**What you are asked to do:** Every line of the entries that holds the word "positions" is to be copied.

BEGIN Supplied data

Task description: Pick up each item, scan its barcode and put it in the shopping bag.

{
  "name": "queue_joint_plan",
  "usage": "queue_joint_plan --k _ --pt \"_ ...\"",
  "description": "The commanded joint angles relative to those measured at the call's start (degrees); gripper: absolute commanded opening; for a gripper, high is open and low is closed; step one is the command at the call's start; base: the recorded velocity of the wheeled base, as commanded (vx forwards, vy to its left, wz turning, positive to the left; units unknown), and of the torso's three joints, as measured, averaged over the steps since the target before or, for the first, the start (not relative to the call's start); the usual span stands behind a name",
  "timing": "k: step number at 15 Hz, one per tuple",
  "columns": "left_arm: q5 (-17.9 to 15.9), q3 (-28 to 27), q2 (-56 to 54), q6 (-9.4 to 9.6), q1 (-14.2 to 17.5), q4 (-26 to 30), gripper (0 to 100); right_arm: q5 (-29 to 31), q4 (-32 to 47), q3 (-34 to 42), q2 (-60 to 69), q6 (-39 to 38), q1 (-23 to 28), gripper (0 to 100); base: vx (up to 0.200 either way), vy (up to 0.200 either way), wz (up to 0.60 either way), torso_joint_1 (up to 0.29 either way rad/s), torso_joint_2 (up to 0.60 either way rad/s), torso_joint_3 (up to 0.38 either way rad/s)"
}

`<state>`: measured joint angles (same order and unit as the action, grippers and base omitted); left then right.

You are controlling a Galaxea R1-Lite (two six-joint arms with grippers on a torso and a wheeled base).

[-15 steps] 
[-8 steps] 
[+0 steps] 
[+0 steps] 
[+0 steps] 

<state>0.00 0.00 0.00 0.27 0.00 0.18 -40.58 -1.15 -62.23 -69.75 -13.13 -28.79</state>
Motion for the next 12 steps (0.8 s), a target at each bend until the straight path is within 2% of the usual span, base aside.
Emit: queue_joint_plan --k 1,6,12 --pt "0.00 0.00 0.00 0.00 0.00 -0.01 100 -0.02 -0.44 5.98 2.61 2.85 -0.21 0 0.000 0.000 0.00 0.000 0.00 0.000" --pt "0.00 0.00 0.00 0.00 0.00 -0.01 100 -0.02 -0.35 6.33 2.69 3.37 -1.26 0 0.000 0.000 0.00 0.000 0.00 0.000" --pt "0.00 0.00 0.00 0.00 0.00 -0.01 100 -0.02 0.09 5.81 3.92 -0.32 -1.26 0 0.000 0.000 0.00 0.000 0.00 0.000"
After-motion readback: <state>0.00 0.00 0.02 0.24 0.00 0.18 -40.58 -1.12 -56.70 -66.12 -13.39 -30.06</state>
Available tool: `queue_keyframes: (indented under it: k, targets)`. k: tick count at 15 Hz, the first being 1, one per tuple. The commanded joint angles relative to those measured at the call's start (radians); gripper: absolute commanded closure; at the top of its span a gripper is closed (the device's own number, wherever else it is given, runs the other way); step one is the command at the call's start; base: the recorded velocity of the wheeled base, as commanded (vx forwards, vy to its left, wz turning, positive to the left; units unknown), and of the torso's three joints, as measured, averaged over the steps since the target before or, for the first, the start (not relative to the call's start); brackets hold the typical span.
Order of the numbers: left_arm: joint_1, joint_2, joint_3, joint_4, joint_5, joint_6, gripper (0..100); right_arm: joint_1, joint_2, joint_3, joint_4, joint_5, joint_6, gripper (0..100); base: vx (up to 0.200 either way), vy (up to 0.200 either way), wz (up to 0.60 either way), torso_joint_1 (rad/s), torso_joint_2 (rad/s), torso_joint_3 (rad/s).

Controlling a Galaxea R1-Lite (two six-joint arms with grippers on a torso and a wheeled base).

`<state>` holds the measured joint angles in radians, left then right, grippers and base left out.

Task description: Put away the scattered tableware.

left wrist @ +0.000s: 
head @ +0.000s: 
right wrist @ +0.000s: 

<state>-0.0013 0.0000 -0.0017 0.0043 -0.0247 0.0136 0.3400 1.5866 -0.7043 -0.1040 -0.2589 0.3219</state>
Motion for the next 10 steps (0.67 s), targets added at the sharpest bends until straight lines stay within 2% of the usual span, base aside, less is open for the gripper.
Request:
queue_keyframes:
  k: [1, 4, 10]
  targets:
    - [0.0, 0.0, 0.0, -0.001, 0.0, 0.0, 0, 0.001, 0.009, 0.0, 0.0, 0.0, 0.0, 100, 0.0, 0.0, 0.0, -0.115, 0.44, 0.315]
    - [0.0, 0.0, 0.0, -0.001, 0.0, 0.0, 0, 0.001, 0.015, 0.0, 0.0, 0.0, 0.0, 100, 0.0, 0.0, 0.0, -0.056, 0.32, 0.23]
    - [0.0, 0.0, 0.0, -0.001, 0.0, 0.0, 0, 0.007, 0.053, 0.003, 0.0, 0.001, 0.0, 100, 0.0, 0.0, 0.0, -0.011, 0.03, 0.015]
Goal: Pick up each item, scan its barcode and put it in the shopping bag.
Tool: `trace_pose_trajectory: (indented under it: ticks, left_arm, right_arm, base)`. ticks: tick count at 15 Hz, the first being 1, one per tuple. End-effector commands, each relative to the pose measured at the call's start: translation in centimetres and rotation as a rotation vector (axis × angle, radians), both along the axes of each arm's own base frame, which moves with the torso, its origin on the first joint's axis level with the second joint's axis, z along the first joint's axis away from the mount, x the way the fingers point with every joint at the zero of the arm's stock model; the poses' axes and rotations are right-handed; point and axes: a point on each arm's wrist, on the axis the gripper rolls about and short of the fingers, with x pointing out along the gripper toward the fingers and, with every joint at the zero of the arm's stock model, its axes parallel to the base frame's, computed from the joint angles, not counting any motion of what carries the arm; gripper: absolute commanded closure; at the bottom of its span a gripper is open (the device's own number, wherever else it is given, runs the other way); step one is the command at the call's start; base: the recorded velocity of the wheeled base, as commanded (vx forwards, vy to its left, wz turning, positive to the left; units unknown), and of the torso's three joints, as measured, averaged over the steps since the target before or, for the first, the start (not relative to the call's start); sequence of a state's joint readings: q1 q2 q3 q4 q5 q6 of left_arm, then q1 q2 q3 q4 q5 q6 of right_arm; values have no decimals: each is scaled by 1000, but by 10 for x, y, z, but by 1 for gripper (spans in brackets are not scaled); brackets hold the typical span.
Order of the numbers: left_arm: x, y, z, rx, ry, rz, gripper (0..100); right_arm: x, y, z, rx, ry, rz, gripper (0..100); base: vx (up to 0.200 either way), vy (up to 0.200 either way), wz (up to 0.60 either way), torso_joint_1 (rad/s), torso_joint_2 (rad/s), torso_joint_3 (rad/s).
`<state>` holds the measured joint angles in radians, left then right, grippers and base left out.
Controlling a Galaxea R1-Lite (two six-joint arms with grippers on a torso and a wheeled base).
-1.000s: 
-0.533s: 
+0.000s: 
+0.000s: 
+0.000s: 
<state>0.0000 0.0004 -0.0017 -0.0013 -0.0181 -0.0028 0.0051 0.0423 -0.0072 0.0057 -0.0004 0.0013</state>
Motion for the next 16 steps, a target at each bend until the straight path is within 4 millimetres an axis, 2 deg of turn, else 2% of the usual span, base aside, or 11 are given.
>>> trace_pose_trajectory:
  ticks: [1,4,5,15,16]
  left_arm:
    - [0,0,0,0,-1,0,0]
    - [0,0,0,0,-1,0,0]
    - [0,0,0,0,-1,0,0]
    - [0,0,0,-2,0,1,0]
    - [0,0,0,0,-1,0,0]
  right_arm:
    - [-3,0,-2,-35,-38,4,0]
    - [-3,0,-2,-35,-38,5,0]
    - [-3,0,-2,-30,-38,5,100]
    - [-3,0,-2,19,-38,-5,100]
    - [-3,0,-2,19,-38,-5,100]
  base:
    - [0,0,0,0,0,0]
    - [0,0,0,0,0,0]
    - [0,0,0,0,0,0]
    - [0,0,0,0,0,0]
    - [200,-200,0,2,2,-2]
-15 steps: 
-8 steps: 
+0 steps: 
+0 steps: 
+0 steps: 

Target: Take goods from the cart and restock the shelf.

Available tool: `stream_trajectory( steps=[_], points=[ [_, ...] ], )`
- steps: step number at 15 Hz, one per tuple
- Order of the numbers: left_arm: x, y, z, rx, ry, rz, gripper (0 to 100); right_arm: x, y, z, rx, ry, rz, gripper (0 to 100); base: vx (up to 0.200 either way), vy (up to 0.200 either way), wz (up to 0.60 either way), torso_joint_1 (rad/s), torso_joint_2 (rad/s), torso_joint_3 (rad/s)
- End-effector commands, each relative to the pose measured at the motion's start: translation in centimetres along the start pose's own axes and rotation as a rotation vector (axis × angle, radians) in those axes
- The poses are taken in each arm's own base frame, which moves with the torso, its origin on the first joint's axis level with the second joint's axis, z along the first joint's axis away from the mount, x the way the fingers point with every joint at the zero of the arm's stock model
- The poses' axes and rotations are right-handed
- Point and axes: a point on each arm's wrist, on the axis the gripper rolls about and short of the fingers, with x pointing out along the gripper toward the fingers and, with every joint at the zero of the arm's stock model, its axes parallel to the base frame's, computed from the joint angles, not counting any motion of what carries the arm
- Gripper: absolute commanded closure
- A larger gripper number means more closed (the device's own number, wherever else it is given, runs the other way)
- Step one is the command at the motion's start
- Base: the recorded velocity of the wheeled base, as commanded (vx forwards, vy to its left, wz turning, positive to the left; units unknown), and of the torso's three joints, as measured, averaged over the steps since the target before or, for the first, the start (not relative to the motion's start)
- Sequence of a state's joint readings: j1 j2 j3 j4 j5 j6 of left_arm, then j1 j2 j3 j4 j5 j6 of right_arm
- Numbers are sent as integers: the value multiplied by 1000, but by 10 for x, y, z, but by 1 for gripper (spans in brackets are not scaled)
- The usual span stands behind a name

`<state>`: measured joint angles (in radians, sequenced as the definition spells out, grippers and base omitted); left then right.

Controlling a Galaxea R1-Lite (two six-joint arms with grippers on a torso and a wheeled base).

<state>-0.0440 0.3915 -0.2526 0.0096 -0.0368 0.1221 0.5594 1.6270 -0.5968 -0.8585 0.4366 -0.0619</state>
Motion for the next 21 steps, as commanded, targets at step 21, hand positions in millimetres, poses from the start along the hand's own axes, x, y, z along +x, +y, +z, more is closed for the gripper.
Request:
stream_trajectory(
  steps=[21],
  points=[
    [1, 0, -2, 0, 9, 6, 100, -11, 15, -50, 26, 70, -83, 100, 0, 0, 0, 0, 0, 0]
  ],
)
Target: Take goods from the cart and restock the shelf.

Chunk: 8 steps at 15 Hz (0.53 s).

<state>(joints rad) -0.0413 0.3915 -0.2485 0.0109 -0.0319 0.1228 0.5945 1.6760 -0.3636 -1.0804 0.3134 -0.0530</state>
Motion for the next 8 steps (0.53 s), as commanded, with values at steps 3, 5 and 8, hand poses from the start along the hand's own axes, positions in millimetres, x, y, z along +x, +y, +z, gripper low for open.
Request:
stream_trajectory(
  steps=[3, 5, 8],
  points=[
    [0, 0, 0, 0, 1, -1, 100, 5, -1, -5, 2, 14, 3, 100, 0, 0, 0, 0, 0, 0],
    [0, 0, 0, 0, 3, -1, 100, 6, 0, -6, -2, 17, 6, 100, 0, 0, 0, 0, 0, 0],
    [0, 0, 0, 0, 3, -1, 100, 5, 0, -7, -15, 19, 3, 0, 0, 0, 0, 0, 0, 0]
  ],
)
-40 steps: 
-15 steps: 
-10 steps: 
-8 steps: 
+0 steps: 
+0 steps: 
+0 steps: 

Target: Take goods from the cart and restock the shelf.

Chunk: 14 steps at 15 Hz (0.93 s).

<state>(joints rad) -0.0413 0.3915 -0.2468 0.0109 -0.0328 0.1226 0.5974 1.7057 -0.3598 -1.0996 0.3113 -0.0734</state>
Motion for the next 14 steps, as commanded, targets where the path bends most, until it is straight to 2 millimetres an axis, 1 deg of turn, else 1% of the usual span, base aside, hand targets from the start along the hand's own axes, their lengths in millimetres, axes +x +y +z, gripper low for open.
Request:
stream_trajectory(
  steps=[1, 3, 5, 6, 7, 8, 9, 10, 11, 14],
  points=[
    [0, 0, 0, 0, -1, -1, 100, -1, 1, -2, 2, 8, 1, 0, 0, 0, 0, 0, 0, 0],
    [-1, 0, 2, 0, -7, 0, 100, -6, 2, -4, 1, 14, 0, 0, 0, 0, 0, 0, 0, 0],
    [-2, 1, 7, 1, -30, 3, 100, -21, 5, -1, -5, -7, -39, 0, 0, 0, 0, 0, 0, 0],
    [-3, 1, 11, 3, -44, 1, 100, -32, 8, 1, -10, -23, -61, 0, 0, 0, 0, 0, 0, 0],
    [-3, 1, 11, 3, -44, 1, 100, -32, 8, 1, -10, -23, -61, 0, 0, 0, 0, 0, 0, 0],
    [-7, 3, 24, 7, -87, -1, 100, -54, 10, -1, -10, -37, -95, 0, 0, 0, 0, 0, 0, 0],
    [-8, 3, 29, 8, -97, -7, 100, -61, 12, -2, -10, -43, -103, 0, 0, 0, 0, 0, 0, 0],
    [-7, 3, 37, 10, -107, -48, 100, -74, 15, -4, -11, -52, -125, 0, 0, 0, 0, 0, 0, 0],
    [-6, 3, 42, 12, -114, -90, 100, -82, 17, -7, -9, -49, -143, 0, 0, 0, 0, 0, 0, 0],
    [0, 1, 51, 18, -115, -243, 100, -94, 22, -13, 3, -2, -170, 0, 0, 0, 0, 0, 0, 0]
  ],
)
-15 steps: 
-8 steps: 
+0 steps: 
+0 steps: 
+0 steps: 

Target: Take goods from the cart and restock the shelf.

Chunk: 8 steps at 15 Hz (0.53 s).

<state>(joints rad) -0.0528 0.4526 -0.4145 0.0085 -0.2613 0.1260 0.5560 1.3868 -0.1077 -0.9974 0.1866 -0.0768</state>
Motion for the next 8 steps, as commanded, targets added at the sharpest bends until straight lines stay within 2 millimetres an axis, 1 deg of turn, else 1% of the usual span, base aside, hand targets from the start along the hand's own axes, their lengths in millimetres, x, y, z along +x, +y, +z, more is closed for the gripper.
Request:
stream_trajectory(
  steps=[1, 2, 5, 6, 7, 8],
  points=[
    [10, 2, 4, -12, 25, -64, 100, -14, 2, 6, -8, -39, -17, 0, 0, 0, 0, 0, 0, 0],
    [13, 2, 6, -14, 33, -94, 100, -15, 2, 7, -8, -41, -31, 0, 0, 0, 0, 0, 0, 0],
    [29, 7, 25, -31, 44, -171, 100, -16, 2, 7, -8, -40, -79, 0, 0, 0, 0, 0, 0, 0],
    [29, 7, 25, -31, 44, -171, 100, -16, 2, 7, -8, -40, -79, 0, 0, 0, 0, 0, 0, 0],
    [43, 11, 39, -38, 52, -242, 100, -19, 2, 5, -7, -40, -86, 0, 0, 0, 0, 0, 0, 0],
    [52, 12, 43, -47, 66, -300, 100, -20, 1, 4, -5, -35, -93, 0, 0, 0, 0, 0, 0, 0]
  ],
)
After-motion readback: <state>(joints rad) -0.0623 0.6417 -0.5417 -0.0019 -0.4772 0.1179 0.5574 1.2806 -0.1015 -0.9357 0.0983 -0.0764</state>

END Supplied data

**Answer box:**
Motion for the next 21 steps, as commanded, targets at step 21, hand positions in millimetres, poses from the start along the hand's own axes, x, y, z along +x, +y, +z, more is closed for the gripper.
Motion for the next 8 steps (0.53 s), as commanded, with values at steps 3, 5 and 8, hand poses from the start along the hand's own axes, positions in millimetres, x, y, z along +x, +y, +z, gripper low for open.

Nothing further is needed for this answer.